Enabling Efficient Hybrid Systolic Computation in Shared L1-Memory Manycore Clusters

Enabling Efficient Hybrid Systolic Computation in Shared L1-Memory Manycore Clusters

Abstract

This work introduces a hybrid architecture enabling efficient, reconfigurable systolic computation on shared L1-memory manycore clusters utilizing small RISC-V cores as processing elements (PEs). The innovation includes two low-overhead RISC-V ISA extensions, Xqueue and Queue-linked registers (QLRs), which automate queue management in shared memory for seamless dataflow.
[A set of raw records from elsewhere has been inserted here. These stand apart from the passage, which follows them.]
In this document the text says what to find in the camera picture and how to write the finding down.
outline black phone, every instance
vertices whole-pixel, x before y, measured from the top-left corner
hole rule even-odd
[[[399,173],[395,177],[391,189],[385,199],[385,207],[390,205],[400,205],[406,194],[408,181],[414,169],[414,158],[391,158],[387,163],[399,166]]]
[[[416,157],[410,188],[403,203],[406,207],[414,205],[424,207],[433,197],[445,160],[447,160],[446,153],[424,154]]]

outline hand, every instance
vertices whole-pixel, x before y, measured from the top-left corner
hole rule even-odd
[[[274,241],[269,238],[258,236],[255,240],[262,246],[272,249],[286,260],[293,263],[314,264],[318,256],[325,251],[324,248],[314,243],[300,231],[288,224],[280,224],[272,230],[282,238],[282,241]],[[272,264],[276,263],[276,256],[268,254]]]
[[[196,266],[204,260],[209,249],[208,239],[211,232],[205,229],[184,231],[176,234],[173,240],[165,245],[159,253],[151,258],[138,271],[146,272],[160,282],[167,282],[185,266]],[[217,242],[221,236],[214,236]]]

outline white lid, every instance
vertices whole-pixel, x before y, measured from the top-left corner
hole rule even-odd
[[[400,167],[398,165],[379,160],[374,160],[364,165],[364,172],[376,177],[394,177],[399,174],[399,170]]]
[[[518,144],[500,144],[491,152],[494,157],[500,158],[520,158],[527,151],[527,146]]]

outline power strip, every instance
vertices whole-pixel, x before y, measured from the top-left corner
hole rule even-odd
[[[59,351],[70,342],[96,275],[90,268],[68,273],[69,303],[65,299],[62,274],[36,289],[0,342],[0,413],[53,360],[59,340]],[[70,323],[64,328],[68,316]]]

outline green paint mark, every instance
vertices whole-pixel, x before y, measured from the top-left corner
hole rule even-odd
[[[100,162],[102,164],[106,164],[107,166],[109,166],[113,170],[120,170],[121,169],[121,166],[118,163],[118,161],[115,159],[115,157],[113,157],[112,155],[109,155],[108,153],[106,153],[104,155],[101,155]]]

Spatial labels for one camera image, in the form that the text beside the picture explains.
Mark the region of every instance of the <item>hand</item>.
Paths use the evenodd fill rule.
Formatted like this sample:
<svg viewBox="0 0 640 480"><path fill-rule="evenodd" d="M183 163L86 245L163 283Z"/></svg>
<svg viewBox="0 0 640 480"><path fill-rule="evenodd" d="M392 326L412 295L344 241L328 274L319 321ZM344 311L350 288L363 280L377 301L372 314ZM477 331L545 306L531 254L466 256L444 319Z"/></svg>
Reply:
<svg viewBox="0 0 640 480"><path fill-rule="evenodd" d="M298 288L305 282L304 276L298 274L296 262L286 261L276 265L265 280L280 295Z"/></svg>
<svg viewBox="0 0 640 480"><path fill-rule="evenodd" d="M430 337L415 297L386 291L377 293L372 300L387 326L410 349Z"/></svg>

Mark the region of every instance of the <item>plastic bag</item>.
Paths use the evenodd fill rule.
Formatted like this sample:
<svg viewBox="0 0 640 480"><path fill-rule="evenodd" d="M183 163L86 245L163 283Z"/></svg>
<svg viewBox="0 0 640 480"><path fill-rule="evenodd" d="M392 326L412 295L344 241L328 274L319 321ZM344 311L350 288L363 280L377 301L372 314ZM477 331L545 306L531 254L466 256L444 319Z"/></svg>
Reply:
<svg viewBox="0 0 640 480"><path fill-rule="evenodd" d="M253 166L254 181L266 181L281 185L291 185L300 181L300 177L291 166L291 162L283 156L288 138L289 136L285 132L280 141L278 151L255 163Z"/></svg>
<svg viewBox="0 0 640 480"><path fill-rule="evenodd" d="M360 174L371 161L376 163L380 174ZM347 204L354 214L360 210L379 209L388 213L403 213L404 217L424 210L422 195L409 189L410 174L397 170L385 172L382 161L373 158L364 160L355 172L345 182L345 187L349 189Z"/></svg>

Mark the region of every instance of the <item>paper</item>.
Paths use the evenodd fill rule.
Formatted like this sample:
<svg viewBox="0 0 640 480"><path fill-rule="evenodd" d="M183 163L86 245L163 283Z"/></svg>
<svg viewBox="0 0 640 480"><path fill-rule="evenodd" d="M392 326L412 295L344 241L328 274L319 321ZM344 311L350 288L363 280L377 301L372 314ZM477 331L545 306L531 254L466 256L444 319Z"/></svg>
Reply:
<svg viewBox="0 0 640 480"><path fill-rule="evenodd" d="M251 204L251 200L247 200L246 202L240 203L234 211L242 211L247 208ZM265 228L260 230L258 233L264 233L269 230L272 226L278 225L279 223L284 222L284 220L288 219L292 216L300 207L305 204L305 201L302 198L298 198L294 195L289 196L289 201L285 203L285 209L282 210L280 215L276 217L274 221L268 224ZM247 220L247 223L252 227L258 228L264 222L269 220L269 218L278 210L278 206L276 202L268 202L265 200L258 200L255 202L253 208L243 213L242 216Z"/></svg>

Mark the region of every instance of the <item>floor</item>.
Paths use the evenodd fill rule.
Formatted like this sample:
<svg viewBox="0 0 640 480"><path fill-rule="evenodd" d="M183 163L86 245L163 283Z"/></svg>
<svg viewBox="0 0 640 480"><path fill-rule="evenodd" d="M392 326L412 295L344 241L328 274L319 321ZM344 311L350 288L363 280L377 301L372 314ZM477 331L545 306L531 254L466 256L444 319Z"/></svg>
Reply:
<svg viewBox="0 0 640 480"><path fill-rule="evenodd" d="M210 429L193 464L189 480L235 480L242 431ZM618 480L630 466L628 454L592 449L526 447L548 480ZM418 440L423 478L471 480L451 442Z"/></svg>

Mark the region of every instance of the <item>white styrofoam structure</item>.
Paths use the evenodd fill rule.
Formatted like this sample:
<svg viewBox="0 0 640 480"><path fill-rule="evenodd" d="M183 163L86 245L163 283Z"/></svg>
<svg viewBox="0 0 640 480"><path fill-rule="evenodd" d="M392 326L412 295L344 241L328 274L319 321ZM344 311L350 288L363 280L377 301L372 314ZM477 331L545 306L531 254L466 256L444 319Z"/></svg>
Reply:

Demonstrated in the 256-PE MemPool cluster, this design achieves up to 65% greater energy efficiency and doubles compute utilization (up to 73%) with only a 6% area overhead.

Report

Key Highlights

  • Hybrid Architecture: Successfully merges the flexibility of shared-L1-memory manycore clusters with the high efficiency of systolic computation.
  • RISC-V PEs: Small, energy-efficient RISC-V cores are utilized as reconfigurable processing elements (PEs) in the systolic array.
  • Performance Gain: The hybrid architecture doubles the compute unit utilization, achieving up to 73% utilization on diverse DSP kernels.
  • Efficiency: Shows significant energy gains, operating up to 65% more energy efficient than the shared-memory baseline, reaching 208 GOPS/W.
  • Low Overhead: The necessary architectural modifications result in only a 6% increase in area.

Technical Details

  • Architectural Paradigm: PEs form diverse, reconfigurable systolic topologies, with communication handled via queues mapped directly into the cluster's shared L1 memory.
  • Core Technology: The system is built around energy-efficient RISC-V cores.
  • ISA Extension 1: Xqueue: A low-overhead RISC-V ISA extension that enables single-instruction access to shared-memory-mapped queues, streamlining explicit data movement.
  • ISA Extension 2: Queue-linked registers (QLRs): Allows for implicit and autonomous access to queues, effectively relieving the cores from executing explicit communication instructions, thereby enhancing PE utilization.
  • Implementation Vehicle: The architecture is demonstrated in MemPool, an open-source shared-memory cluster featuring 256 PEs.
  • Fabrication Specs: Implemented in a 22 nm FDX technology, running at 600 MHz without frequency degradation, with 63% of the power consumption localized within the PEs.

Implications

  • RISC-V Versatility: This work significantly enhances the capabilities of RISC-V manycore clusters, demonstrating they can efficiently handle highly structured, data-intensive workloads (like AI/DSP) without requiring complex, fixed-function accelerators.
  • Stream Processing: Xqueue and QLRs provide crucial low-overhead mechanisms for efficient stream processing and inter-core communication, addressing a traditional bottleneck in large-scale manycore designs.
  • Energy Efficiency Leadership: Achieving 208 GOPS/W positions this hybrid RISC-V approach as a highly competitive solution for energy-constrained applications, particularly in the embedded and edge AI domains.
  • Ecosystem Development: By building upon the open-source MemPool cluster and proposing specific, yet lightweight, RISC-V ISA extensions, the authors provide a clear pathway for the broader RISC-V ecosystem to adopt efficient, reconfigurable hardware acceleration techniques.